A Jan. 19 article published by the Deseret News entitled “Should cold plunge tubs be regulated in Utah? Here’s what a legislative committee decided” brought to light a very important issue that should be getting more attention than it currently has received.

As a physician with almost 20 years of experience in health care, I can honestly say that cold plunges should be regulated. In fact, they already are. Section R392-302-33 of the Utah regulatory code already outlines the specific use of hydrotherapy pools. In addition to normal pools regulations, hydrotherapy pools are “exempt from all other requirements of R392-302, only if use of the hydrotherapy pool is restricted to therapeutic uses and is under the continuous and direct supervision of licensed medical or physiotherapy personnel.”

The proposed legislation in SB106 would remove the requirements around cold pools in such a way as to present a real danger to consumers. Current regulations of pools are written to ensure that they will be used safely. This is why there are strict regulations around pools relating to design, function and cleanliness.

Therapy pools are regulated differently because they are supervised and attended by health care professionals. We apply these treatments within specific parameters to treat injuries. Possessing knowledge of how and why to implement these is critical.

When I was studying sports medicine at Brigham Young University, we had entire class modules around cryotherapy and how and why to apply such treatments. We also learned the contraindications, or why and how not to apply these treatments. Health care providers also undergo continuing education to remain aware of changes in guidelines and research around these topics.

Should cold plunge tubs be regulated in Utah? Here’s what a legislative committee decided

The rise in popularity of cold plunge therapy has coincided with an increase of misinformation. Peer-reviewed research does not support the broad claims that cold water immersion boosts testosterone, burns fat, improves immune function and a myriad of other ideas currently perpetuated. However, research does support the application of cold therapies for management of acute and chronic injuries. 

More concerning than the claims of what a cold plunge may or may not benefit is the actual application of these therapies. Research shows that a longer exposure to a more moderate cold therapy has a greater effect than lower temperature for short duration. This is due to the depth of tissue penetration from the cold therapy.

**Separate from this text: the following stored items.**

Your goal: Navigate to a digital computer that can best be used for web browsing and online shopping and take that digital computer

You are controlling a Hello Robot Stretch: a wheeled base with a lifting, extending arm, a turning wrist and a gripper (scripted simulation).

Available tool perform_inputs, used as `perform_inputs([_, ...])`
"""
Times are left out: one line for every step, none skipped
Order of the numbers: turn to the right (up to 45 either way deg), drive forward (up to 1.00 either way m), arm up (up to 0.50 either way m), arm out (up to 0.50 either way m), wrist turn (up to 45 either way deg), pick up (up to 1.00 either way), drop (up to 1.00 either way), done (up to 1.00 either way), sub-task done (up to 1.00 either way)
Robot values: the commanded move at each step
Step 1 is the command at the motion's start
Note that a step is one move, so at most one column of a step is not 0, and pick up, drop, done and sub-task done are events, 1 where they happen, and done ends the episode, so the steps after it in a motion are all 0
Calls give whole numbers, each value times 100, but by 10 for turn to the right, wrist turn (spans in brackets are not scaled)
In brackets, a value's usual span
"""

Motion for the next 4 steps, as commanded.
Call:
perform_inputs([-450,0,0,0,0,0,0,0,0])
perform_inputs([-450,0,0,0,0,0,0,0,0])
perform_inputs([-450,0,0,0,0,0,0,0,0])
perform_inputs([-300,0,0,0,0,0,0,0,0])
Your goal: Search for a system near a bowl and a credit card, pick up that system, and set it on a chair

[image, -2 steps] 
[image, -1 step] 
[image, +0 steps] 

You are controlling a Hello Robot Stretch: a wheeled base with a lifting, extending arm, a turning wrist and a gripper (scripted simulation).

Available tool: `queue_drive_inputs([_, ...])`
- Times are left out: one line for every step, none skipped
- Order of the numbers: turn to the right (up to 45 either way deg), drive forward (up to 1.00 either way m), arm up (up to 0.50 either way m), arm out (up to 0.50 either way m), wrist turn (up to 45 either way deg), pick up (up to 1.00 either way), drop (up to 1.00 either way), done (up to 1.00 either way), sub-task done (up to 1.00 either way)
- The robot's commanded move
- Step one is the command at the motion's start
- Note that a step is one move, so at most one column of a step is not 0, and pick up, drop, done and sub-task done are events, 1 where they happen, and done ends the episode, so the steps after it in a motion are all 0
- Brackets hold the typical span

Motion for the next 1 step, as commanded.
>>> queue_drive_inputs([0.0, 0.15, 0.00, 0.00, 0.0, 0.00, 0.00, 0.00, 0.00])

For example, we know from research that regular ice (and even frozen peas!) are safer and more effective than chemical ice packs. This is because chemical ice packs are at a lower temperature with a higher risk of frostbite, but cannot be maintained on the skin long enough to get the same depth of tissue penetration that ice can with prolonged exposure. 

Despite this knowledge, spas started perpetuating the idea that “cryo chambers” had the same or even superior therapeutic effect to cold therapies applied in clinics. Research has never supported these claims. Now spas want to have access to operating cold therapy pools without the knowledge and training on how to use them safely and effectively.

Similarly, spas began marketing “red light” therapy as a healing modality based on a misnomer of “low level laser therapy” as “red-laser” therapy. Low level laser therapy has been proven to improve tissue healing, but is regulated to be applied by health care professionals with appropriate training and licensing. These modalities are not available through spas because they lack the training and knowledge to use them correctly.

The facilities requesting deregulation of cold plunge pools are offering all these services under the guise of providing the health benefits found in actual health care practices. Effectively, what they are doing is practicing medicine without a license. If they want to have the ability to provide proven therapeutic modalities such as low level laser therapy or cryotherapy, they should be subject to the same existing regulations as the health care practices that currently exist.

Dr. James Eagar has practiced sports medicine for the last 18 years. He has worked in collegiate athletics (Brigham Young University and Utah Valley University), Boeing Aviation and in private clinical practice. He holds multiple professional degrees and certifications and has experience as a teacher and preceptor for other health care providers.